The null hypothesis ($H_0$) tested by one-way ANOVA is that two or more population
means are equal. A statistically significant test indicates that observed data sampled from each of the populations would be unlikely if the null hypothesis were true.

#### Assumptions

The data from each independent category must be:
1. Random and independent
1. Normally distributed
1. Equal variances

The last two assumptions are relaxed for large samples.

In Python using scipy,
```
scipy.stats.f_oneway(*args)
```

### One-way repeated measures ANOVA (rANOVA)

Here, the independent variable represents measurements collected under a variety of conditions or at several different time points from the same group. 

One example would be collecting blood pressure at a variety of time points from the same group of people, or perhaps in a taste test for different types of cake being sampled by the same group of people.

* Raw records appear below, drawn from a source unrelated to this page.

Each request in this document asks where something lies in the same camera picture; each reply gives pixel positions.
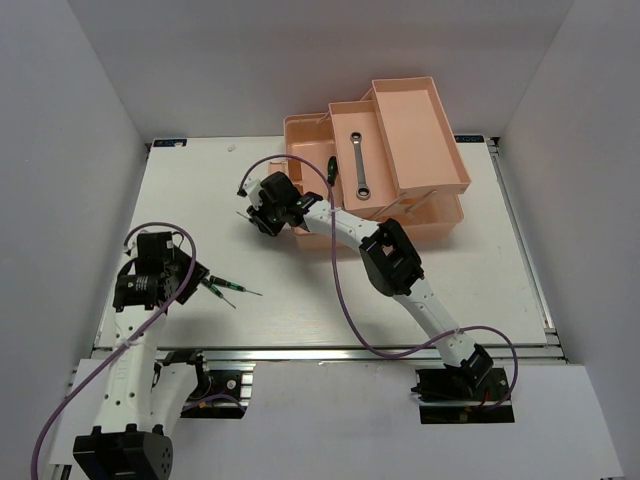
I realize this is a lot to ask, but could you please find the green-black precision screwdriver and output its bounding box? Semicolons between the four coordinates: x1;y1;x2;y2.
200;278;236;309
209;275;261;296

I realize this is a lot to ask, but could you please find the large green-handled screwdriver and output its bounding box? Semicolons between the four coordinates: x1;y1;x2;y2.
327;155;339;187

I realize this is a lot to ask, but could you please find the silver ratchet wrench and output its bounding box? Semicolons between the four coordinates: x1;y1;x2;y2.
350;132;371;201

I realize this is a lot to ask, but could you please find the pink plastic toolbox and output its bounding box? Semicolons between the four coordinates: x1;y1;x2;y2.
268;77;471;240

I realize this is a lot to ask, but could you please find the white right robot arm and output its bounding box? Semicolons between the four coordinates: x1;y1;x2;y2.
238;172;493;399

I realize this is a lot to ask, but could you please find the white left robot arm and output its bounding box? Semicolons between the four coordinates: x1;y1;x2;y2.
73;232;212;479

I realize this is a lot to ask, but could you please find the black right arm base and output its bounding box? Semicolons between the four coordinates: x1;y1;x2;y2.
411;368;515;425

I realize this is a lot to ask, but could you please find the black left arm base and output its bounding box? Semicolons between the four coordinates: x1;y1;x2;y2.
152;349;249;420

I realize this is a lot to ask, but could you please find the blue label sticker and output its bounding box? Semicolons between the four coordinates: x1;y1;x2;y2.
152;138;187;148

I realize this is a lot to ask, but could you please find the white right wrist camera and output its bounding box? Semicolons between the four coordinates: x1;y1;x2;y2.
242;177;263;210

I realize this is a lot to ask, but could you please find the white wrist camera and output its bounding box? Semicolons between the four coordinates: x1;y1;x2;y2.
123;240;137;260
242;177;263;210

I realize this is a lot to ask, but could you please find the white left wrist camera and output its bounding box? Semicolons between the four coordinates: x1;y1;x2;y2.
123;240;137;260

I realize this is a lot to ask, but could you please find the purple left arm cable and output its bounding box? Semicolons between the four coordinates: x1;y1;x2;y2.
32;222;199;471

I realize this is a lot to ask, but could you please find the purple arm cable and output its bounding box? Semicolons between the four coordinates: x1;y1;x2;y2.
237;154;519;412
32;222;199;471

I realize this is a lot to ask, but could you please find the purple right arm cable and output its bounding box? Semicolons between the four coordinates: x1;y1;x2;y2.
237;154;519;412

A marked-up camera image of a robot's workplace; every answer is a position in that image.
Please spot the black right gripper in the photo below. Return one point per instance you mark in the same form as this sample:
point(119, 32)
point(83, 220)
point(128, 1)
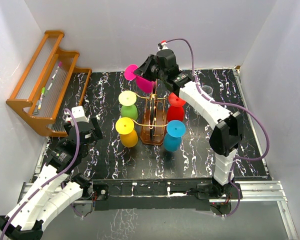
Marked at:
point(140, 71)

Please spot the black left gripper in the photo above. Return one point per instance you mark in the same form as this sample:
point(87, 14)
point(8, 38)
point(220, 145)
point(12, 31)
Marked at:
point(96, 134)

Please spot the magenta wine glass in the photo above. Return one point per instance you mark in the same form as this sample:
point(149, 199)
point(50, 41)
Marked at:
point(145, 85)

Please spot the gold wire wine glass rack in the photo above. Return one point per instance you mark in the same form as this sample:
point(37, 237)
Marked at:
point(154, 121)

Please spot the clear wine glass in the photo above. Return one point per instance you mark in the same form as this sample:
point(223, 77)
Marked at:
point(206, 89)

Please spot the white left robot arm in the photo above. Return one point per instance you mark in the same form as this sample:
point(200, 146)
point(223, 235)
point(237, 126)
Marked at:
point(54, 189)

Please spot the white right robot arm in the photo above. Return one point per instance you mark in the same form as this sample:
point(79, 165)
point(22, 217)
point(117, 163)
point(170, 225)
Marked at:
point(227, 128)

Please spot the green wine glass cream base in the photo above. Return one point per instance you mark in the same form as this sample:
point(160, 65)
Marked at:
point(128, 99)

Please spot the orange wine glass yellow base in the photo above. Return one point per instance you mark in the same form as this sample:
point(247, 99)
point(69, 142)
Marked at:
point(125, 126)

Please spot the red wine glass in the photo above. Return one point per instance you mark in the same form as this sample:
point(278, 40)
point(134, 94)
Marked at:
point(176, 110)

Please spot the wooden tiered shelf rack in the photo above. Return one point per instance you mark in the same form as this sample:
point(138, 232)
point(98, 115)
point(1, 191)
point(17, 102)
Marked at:
point(67, 90)

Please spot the blue wine glass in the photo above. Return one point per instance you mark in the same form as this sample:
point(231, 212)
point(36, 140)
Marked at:
point(173, 138)

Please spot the green capped marker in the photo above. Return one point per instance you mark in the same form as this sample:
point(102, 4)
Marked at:
point(43, 91)

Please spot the purple capped marker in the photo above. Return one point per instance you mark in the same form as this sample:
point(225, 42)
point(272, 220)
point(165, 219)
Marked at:
point(56, 71)

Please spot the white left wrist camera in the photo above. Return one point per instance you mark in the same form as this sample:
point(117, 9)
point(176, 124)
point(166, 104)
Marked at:
point(78, 113)

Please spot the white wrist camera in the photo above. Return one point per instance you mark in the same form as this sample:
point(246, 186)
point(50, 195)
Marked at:
point(78, 113)
point(162, 45)

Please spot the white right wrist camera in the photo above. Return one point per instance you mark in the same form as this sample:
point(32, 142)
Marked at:
point(162, 45)

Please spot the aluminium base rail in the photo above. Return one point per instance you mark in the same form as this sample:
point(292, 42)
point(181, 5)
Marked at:
point(170, 210)

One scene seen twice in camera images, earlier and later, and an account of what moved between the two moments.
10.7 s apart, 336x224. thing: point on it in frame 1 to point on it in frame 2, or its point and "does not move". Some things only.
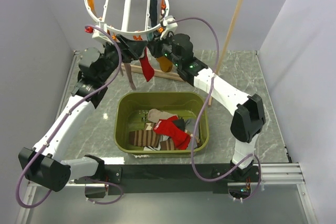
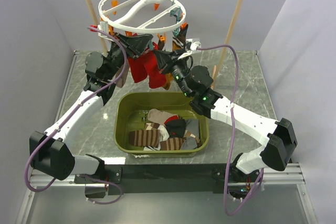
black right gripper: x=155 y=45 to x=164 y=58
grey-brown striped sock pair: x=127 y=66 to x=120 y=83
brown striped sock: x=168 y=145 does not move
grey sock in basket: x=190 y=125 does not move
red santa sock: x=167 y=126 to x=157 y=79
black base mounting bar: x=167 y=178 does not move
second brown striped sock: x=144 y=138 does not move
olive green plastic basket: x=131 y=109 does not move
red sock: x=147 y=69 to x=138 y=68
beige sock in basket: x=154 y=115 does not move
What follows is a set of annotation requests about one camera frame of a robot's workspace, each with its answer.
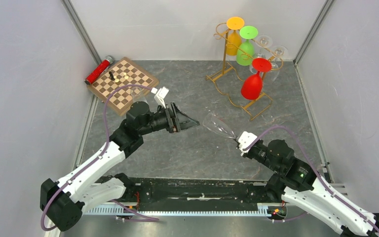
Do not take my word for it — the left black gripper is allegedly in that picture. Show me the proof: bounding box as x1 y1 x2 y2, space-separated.
139 101 199 135

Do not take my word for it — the clear green-rimmed wine glass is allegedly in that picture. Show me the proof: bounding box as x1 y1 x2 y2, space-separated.
202 113 237 141

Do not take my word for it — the red wine glass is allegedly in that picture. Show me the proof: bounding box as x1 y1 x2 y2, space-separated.
240 58 272 100

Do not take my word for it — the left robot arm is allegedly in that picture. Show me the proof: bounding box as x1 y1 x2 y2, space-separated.
39 101 200 232

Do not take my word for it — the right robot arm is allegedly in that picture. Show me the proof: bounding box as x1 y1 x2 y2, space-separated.
239 140 379 237

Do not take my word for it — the green wine glass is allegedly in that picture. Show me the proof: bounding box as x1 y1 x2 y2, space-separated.
236 26 258 66

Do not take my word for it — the orange wine glass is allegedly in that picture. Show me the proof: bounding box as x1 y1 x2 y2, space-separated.
226 16 244 56

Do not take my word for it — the clear back wine glass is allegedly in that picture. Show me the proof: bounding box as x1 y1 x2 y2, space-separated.
252 35 273 59

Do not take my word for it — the wooden chessboard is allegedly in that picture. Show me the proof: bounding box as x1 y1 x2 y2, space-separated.
87 57 159 116

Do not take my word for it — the black chess piece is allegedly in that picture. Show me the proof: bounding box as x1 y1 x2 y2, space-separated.
109 72 115 80

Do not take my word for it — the red glitter tube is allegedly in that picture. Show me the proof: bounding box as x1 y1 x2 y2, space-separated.
84 55 114 85

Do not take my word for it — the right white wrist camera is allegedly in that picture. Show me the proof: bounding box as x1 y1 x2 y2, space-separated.
237 131 257 154

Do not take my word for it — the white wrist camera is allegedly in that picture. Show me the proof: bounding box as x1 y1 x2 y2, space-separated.
237 131 257 154
151 87 169 108

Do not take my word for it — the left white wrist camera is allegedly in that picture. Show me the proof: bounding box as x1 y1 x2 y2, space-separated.
151 87 169 108

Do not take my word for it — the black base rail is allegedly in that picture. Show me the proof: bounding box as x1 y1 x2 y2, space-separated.
98 176 288 217

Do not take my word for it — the gold wire glass rack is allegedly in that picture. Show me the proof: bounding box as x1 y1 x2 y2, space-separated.
206 22 273 120

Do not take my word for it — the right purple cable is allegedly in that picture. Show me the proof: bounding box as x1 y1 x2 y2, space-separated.
243 125 379 237

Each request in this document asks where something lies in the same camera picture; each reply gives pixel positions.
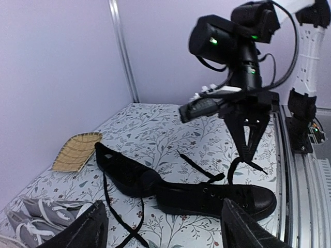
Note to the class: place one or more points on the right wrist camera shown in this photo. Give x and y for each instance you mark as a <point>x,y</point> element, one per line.
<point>208,102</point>

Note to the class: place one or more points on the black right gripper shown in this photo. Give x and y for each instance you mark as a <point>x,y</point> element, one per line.
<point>252,103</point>

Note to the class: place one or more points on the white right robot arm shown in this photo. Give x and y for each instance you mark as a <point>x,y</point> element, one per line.
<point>233,41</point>

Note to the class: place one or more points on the grey sneaker left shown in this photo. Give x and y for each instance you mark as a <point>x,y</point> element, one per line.
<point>32,231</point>

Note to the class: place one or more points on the aluminium front rail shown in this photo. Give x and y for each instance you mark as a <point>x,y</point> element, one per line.
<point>304,187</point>

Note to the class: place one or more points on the black canvas sneaker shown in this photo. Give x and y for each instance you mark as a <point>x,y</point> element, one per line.
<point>131,178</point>
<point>207,198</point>

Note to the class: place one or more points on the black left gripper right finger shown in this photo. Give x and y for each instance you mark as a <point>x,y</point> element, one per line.
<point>241,230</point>

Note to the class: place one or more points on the woven bamboo tray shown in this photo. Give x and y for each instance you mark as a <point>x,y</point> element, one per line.
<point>76,152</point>

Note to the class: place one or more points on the aluminium frame post left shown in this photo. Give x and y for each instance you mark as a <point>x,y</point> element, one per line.
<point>116,19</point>

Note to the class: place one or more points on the black rear canvas sneaker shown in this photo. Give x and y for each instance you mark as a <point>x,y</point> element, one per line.
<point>131,178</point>

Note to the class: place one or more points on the grey sneaker right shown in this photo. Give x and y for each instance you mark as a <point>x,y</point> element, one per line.
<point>56,212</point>

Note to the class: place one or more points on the grey sneaker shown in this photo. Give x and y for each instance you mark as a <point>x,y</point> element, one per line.
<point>32,231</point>
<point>56,212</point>

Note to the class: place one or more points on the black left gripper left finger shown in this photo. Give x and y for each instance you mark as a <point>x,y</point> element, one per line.
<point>90,229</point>

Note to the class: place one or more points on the floral tablecloth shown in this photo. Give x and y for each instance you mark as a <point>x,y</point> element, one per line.
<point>151,134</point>

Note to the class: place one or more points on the black front canvas sneaker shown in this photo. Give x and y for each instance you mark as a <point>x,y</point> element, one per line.
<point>207,198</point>

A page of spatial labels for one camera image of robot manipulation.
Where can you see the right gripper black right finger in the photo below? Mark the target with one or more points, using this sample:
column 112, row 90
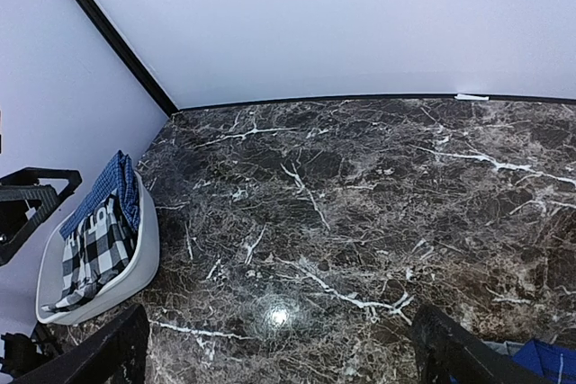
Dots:
column 446, row 352

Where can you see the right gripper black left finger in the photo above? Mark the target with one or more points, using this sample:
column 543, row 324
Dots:
column 116, row 353

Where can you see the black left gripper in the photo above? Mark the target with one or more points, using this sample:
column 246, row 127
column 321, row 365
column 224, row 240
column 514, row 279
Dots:
column 28, row 198

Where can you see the black white checked shirt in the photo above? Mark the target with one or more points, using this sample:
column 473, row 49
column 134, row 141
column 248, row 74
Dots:
column 94, row 254

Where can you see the grey plastic bin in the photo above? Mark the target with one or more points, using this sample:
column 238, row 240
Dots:
column 138, row 274

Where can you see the small-check blue shirt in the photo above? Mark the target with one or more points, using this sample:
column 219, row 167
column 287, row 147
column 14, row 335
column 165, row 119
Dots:
column 118, row 178

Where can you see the blue plaid folded shirt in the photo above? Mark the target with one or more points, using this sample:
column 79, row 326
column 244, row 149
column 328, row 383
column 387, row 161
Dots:
column 551, row 361

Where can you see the white tape scrap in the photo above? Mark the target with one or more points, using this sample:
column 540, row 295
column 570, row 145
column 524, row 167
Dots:
column 472, row 98

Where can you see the black corner frame post left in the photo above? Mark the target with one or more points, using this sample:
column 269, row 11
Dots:
column 127, row 56

There is no easy Python implementation for repeated measures ANOVA. One possibility is to use [rpy2](http://rpy2.bitbucket.org/) to call the R-package for this method.

<br>
___
# 2 Independent multi-valued categorical variable
___

<br>
## 1 continuous dependent variable with normal distribution

### Two-way ANOVA

This test will assess the ***main effect*** of each independent variable (its effect on the DV averaging across the levels of other IVs) and ***interaction*** between independent variables. An interaction between three variables indicates that considering the effect of two on the third is not strictly additive, there is an interaction (or simultaneous influence) between the two that influences the value of the third.